Sales in the second quarter of 2020 decreased from the second quarter of last year. The sales decrease was primarily from lower volumes, in part created by uncertainty and general disruptions around the global pandemic as the World Health Organization categorized the spread of the novel coronavirus on March 11, 2020 (the "Global Pandemic") . The Company's consolidated gross profit was $107.1 million for the second quarter of 2020, a decrease from the prior year's second quarter. The gross profit as a percent of net sales was 34.7 percent in the second quarter of 2020 versus 33.7 percent during the second quarter 2019 and improved primarily due to better price realization and product sales mix.

EFFECTS OF THE GLOBAL PANDEMIC The top priority of the Company is the health and welfare of its employees and partners around the world. In response to the health risks posed by the Global Pandemic, the Company implemented and has been following the recommended hygiene and social distancing practices promulgated by the United States Centers for Disease Control and the World Health Organization.

The Company's products and services are generally viewed as essential in most jurisdictions in which the Company operates. Effectively, all the Company's global manufacturing and distribution operations are operating.

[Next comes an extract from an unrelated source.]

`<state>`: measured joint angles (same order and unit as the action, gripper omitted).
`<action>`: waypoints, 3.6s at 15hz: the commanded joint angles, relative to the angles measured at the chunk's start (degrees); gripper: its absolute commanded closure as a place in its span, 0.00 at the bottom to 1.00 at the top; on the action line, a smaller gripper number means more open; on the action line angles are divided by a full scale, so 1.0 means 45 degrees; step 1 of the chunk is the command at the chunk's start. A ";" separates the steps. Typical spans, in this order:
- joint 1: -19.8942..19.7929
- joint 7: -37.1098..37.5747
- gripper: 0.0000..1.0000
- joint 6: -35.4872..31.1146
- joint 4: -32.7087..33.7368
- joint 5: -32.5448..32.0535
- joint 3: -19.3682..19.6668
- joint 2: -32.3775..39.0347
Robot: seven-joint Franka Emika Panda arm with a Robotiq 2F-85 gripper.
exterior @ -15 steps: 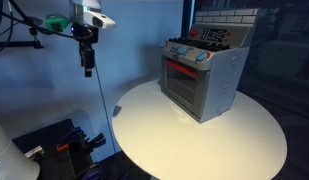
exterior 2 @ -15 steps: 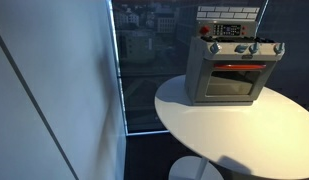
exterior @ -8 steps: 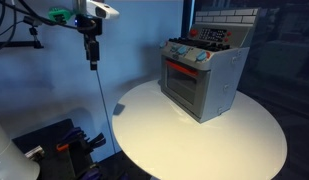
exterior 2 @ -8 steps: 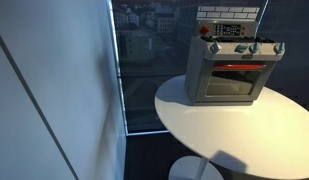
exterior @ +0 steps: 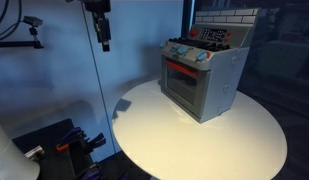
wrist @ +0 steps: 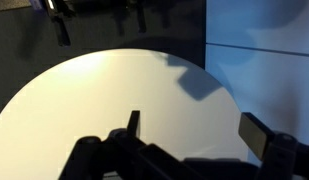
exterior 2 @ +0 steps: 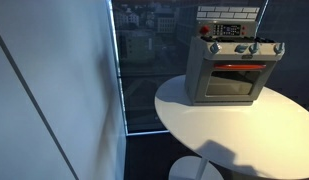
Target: Rotate the far right knob of the stove clockwise once
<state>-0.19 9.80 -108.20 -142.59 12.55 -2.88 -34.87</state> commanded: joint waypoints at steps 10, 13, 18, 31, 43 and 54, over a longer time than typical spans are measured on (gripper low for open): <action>-0.1439 0.0144 0.00 -0.2435 0.1829 -0.1541 0.0839 0.1308; -0.1757 0.0239 0.00 -0.3606 0.1953 -0.2035 0.0975 0.1927; -0.2085 0.0473 0.00 -0.5341 0.2130 -0.2456 0.1173 0.2867; -0.1966 0.0322 0.00 -0.6290 0.1953 -0.2292 0.1363 0.3147; -0.1971 0.1418 0.00 -0.6931 0.3823 -0.2102 0.1392 0.5464; -0.1779 0.1357 0.00 -0.9000 0.5040 -0.1830 0.1661 0.7684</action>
<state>-9.21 16.27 -146.92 -122.06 2.87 3.68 -2.58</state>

The primary impacts of the Global Pandemic on the Company's end markets continue to be a reduction of large dewatering equipment sales in the Water Systems segment; Water Systems customers de-stocking their inventory, particularly in the U.S. and Canada plumbing channel; and, the deferral or cancellation of the construction of new filling stations in the Fueling Systems segment. Additionally, the strengthening of the U.S. dollar versus most international currencies has resulted in lower translations of both Net Sales and earnings from many of the Company's businesses outside the U.S. The Company's financial results were also impacted negatively by government mandated closures and related customer behaviors.



RESULTS OF OPERATIONS

Net Sales Net sales in the second quarter of 2020 were $308.3 million, a decrease of $47.0 million or about 13 percent compared to 2019 second quarter sales of $355.3 million. Acquisition related sales were $3.3 million. Sales revenue decreased by $12.2 million or about 3 percent in the second quarter of 2020 due to foreign currency translation. Organic sales decreased about 10 percent compared to the second quarter of 2019.

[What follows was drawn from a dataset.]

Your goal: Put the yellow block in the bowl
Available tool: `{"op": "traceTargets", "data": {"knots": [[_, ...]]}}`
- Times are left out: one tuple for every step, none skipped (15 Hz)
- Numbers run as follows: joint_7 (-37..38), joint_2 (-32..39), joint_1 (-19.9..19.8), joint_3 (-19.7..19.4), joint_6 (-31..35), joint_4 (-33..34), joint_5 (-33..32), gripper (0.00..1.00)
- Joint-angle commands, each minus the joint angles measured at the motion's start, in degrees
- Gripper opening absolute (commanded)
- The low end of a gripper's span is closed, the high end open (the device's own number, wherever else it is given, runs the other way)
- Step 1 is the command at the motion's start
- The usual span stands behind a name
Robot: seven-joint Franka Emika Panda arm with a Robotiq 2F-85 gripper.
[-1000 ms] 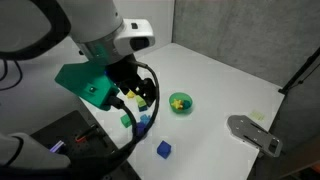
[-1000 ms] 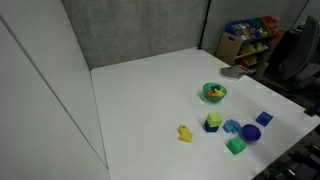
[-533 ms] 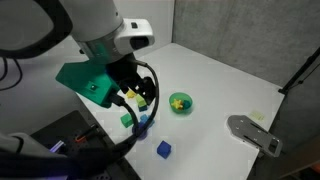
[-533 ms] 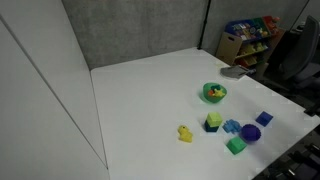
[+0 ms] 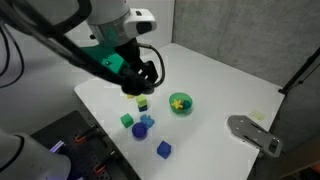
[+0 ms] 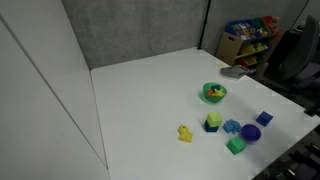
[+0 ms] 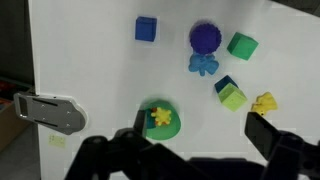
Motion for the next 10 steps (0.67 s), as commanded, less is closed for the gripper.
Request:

                                                      Net Sales
                 (In millions)         Q2 2020       Q2 2019       2020 v 2019
                 Water Systems        $ 178.4       $ 205.0       $     (26.6)
                 Fueling Systems         56.0          78.0       $     (22.0)
                 Distribution            92.1          87.1       $       5.0
                 Eliminations/Other     (18.2)        (14.8)      $      (3.4)
                 Consolidated         $ 308.3       $ 355.3       $     (47.0)

Net Sales-Water Systems Water Systems sales were $178.4 million in the second quarter 2020, a decrease of $26.6 million or about 13 percent versus the second quarter 2019 sales of $205.0 million. Acquisition related sales were $3.3 million. Water Systems sales were reduced by $11.6 million or about 6 percent in the quarter due to foreign currency translation. Excluding acquisitions and foreign currency translation, Water Systems sales were down $18.3 million or about 9 percent compared to the second quarter 2019.

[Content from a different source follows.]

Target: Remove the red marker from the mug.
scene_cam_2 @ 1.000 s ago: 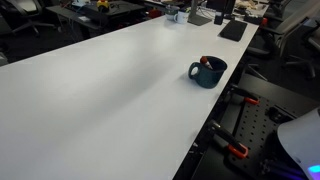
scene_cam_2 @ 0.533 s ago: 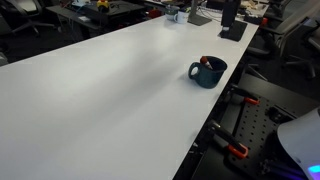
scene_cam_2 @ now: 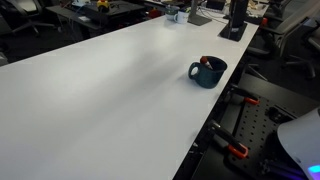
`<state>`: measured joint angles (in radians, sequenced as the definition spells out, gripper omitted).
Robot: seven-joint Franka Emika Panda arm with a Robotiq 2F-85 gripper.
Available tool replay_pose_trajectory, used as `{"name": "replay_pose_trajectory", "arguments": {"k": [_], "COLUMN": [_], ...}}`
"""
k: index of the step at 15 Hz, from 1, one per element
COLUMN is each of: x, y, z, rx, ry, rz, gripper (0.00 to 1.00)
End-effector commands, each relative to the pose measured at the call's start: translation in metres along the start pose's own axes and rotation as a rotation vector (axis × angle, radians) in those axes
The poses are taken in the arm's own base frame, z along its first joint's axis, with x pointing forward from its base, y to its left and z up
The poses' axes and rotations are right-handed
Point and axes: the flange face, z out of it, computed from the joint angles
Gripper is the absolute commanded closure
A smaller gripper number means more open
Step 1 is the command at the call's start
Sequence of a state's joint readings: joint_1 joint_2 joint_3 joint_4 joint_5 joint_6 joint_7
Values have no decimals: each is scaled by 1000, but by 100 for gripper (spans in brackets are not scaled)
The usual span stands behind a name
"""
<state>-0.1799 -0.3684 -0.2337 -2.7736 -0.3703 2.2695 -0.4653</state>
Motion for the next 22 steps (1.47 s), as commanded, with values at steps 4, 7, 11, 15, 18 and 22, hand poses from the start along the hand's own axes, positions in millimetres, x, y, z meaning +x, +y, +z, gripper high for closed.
{"name": "replay_pose_trajectory", "arguments": {"k": [4,7,11,15,18,22], "x": [7,12,19,24,27,29], "y": [0,1,-1,-1,-1,-3], "z": [7,19,38,58,68,75], "rx": [-5,-7,0,16,29,83], "ry": [10,10,0,-4,7,32], "rz": [-8,-20,-37,-52,-78,-143], "gripper": [25,41,49,38,38,47]}}
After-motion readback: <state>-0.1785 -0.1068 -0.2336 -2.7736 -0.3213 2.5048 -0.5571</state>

Water Systems sales in the U.S. and Canada were down compared to the second quarter 2019. The impact of foreign currency translation decreased sales by about 1 percent. Sales of dewatering equipment decreased by nearly 70 percent due to lower sales in rental channels and substantial uncertainty in oil production end markets. Sales of groundwater pumping equipment increased by 5 percent versus the second quarter 2019. Sales of surface pumping equipment decreased by 18 percent on lower sales of both wastewater and water transfer systems as customers in this channel began to feel the impact of the Global Pandemic and lowered their own inventory levels.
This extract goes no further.